Work to be completed ▸
Go through the lines below and copy each one that holds the string "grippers".

○ ○ ○

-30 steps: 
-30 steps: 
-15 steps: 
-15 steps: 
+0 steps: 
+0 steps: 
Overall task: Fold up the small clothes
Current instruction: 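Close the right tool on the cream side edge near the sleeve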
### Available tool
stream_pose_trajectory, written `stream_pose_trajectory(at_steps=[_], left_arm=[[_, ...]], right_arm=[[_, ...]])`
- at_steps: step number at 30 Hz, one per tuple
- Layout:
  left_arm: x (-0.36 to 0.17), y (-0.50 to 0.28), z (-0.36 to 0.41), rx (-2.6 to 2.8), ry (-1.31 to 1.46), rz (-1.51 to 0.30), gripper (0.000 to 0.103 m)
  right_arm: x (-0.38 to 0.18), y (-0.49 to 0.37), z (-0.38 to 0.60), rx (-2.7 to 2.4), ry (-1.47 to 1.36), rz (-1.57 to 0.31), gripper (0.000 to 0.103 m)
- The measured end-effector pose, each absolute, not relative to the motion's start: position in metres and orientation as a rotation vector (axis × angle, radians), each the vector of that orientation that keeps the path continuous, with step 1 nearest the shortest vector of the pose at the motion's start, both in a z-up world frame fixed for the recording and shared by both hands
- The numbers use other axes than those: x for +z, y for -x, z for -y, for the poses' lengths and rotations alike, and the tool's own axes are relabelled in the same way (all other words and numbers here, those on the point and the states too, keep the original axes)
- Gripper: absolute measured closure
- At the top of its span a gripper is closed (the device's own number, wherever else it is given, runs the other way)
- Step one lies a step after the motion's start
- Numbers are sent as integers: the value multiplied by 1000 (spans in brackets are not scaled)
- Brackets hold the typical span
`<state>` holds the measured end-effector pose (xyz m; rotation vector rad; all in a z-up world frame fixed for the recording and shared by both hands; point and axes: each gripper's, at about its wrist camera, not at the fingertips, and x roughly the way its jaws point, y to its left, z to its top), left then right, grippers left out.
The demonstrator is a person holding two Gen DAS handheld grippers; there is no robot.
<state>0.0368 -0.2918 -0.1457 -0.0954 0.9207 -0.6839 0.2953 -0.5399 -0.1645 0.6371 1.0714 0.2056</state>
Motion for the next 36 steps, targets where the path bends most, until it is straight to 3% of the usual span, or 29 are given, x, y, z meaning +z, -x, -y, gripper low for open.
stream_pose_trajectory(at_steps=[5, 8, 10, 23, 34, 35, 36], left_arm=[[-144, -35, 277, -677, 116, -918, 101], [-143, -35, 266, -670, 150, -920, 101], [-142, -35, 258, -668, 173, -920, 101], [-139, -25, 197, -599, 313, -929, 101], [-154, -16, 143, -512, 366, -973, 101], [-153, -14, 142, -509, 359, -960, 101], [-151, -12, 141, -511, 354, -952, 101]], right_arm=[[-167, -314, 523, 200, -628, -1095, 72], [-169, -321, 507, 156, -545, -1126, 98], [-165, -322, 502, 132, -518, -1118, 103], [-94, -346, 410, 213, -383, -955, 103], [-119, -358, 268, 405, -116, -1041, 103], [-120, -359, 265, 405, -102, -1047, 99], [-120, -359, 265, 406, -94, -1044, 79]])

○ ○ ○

Problem solution ▸
`<state>` holds the measured end-effector pose (xyz m; rotation vector rad; all in a z-up world frame fixed for the recording and shared by both hands; point and axes: each gripper's, at about its wrist camera, not at the fingertips, and x roughly the way its jaws point, y to its left, z to its top), left then right, grippers left out.
The demonstrator is a person holding two Gen DAS handheld grippers; there is no robot.

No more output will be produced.